As all of us know, it can
be daunting to step into a new school, especially after school has already
been in progress for a time. I didn't have any problems fitting in (at
least in my rose tinted memories accompanied by a soundtrack o'seventies
hits)for it was there that I was finally given an outlet for my creative
juices. There was Rosalie Tucker's Theatre class (suddenly there I was
writing sketches and song parodies for our own SESAME STREET & CHRISTMAS
EXTRAVAGANZAS - WOW!), THE WIZARD OF OZ (actually rehearsing during school
hours) and the wonderful History teacher, Jack Smith, who moved over to
WHS along with the Class of '80 in '77. Jack allowed me to have film festival
periods where I would showcase my latest Super Eight opus to the classes.
He also saw how much the history class loved the musical 1776 and produced
a production of it with us. That wasn't our grandmother's history class,
now was it? Thanks Jack wherever you are.
When I hit WHS in the Fall of '77 I had already begun to work with the
local community theatre, playing Snoopy in YOU'RE A GOOD MAN, CHARLIE BROWN.

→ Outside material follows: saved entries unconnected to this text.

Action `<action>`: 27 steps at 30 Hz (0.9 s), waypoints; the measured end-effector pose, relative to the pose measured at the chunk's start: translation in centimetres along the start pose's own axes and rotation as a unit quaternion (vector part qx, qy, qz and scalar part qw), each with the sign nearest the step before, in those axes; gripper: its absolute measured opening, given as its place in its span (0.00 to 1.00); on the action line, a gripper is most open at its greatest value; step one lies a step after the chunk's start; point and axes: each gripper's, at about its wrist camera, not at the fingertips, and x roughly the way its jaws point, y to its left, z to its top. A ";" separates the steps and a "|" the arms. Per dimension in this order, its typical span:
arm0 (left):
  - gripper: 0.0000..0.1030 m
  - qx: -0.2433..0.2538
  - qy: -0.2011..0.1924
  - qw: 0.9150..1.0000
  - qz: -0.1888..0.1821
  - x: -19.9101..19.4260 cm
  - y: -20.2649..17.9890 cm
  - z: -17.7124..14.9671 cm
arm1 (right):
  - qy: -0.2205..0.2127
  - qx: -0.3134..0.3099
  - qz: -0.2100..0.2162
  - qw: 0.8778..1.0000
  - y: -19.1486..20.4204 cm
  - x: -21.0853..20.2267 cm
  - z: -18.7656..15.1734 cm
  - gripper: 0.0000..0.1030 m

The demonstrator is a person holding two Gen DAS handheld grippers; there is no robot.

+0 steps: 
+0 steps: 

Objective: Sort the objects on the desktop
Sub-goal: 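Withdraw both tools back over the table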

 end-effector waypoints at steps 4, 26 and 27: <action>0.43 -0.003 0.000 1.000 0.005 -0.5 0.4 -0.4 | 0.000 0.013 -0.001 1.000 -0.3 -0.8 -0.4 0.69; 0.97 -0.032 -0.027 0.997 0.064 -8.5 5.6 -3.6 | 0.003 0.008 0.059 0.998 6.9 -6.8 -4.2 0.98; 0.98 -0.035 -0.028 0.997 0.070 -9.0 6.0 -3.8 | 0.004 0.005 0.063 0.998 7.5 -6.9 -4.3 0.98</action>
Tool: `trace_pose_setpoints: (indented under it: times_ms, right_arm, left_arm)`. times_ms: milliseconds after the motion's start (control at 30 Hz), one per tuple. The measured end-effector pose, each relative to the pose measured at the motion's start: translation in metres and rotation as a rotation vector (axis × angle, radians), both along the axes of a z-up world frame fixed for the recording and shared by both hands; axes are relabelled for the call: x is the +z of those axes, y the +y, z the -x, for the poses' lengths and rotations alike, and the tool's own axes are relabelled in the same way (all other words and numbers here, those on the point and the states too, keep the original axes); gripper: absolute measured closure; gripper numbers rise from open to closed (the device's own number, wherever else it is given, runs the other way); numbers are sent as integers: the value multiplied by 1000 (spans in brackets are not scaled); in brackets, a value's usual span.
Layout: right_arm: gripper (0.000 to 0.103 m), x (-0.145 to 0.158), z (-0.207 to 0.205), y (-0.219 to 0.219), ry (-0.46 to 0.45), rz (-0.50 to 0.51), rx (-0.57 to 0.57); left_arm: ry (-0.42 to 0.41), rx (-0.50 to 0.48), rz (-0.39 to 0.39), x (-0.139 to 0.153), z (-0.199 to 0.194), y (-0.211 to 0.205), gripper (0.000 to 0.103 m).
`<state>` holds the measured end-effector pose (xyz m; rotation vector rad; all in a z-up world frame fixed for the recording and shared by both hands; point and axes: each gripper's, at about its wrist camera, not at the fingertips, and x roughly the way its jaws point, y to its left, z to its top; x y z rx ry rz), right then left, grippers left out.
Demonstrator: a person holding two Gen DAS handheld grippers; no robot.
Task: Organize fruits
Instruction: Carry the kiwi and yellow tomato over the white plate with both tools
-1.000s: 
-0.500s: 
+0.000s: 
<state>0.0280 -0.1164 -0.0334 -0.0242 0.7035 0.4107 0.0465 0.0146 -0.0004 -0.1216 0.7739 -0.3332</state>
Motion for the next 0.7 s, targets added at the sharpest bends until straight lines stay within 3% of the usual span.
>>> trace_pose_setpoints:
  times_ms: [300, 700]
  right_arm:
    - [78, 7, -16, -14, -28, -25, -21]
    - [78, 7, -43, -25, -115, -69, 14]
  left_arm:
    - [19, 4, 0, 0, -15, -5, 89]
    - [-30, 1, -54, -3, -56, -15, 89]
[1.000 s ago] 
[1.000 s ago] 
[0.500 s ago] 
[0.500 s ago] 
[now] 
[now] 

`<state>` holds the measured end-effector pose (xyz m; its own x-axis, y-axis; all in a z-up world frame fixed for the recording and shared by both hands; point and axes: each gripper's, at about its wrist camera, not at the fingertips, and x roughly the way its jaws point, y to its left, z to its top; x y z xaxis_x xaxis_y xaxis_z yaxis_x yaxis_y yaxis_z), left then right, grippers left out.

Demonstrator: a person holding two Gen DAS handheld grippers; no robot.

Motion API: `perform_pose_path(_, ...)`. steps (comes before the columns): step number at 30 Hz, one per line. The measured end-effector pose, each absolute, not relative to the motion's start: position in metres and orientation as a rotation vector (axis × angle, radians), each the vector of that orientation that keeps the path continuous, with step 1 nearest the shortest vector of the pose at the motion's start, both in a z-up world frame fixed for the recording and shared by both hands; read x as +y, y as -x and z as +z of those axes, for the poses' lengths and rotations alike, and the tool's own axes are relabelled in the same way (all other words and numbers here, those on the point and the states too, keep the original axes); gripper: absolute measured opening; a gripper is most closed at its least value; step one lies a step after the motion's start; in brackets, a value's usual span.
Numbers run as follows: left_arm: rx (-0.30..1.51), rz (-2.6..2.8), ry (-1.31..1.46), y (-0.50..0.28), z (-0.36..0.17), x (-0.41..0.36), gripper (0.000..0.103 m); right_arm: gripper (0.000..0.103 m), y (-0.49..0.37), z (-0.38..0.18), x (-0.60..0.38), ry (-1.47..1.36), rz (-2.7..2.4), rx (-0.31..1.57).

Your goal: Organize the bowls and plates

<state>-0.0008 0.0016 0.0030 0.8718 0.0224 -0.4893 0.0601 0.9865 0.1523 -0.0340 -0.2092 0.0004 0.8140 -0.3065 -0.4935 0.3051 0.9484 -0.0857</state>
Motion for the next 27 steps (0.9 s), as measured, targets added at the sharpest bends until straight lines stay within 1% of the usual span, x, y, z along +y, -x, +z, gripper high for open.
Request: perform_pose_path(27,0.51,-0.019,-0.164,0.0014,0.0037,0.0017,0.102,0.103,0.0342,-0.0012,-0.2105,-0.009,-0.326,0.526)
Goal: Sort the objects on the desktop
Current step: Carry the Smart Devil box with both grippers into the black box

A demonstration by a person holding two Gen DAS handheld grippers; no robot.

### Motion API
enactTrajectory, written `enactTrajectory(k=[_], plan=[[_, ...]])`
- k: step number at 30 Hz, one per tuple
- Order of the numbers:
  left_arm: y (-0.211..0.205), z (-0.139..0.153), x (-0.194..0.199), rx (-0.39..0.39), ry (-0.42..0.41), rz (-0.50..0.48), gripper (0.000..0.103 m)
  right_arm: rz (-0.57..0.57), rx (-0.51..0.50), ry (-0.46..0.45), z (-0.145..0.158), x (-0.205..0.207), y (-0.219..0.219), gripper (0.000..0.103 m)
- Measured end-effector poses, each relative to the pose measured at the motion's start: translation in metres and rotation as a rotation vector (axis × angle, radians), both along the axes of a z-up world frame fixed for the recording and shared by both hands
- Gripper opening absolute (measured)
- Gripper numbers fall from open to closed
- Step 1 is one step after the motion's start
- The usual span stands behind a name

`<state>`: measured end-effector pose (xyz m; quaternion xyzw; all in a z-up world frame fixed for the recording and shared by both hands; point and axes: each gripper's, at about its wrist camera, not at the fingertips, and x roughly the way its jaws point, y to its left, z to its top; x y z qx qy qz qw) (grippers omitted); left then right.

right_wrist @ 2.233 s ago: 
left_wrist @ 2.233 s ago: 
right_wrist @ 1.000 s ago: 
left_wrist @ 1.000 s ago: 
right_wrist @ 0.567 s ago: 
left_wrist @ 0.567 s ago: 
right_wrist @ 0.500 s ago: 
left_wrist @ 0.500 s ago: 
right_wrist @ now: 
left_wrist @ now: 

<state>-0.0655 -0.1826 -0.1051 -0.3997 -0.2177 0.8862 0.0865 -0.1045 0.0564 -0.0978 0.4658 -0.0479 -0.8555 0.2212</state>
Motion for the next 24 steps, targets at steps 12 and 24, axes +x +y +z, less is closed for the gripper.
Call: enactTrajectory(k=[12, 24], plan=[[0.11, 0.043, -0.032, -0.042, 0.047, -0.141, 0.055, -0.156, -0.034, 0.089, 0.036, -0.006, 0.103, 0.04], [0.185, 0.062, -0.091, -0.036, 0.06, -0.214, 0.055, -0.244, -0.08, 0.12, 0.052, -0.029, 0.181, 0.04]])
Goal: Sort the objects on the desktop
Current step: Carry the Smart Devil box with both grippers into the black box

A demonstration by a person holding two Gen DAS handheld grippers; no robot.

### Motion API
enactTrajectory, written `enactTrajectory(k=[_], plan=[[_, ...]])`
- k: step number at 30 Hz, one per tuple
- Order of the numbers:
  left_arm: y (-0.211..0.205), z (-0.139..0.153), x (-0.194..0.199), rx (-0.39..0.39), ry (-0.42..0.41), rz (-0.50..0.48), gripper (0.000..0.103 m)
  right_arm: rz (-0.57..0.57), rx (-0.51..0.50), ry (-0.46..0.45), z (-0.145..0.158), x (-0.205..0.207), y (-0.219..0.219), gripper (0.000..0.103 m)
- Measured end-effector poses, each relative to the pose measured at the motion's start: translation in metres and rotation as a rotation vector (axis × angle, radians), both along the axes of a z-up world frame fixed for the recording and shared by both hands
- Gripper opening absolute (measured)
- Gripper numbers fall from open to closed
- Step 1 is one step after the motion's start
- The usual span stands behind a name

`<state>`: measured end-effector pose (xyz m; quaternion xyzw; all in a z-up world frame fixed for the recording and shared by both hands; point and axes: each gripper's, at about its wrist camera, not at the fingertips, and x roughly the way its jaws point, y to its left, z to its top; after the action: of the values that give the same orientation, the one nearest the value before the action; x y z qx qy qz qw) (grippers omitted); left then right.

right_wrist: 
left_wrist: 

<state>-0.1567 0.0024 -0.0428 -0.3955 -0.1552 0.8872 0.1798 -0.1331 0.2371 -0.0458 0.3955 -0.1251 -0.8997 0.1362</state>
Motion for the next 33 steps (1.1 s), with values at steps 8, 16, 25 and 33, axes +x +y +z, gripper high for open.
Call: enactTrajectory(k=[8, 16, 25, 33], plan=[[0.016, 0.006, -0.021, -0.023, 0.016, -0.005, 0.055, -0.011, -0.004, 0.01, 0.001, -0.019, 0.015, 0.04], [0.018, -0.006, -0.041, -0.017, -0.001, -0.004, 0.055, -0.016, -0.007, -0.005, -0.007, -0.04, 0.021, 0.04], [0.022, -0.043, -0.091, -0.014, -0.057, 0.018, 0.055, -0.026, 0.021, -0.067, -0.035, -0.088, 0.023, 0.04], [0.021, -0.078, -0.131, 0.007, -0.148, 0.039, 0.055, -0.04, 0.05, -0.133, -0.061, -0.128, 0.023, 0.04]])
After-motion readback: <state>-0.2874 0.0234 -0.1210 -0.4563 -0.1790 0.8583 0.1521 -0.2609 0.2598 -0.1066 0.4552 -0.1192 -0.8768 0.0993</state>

The juices were really flowing now. Keith Tucker and C. Byron Wood were
directing the shows, Tucker taught a great "acting" class. So many of the
teachers there recognized that creative spark and went out of their way
to help nurture it throughout the years - Barbara Goff, Milt Sosnick, Harlene
& Dan Mitchum, Pat & Dick Saddlemire, Eugene Edgerly, all of the
FLEDGLING sponsors, Vernon Harmelink, Rene Garcia, and, of course, Mr.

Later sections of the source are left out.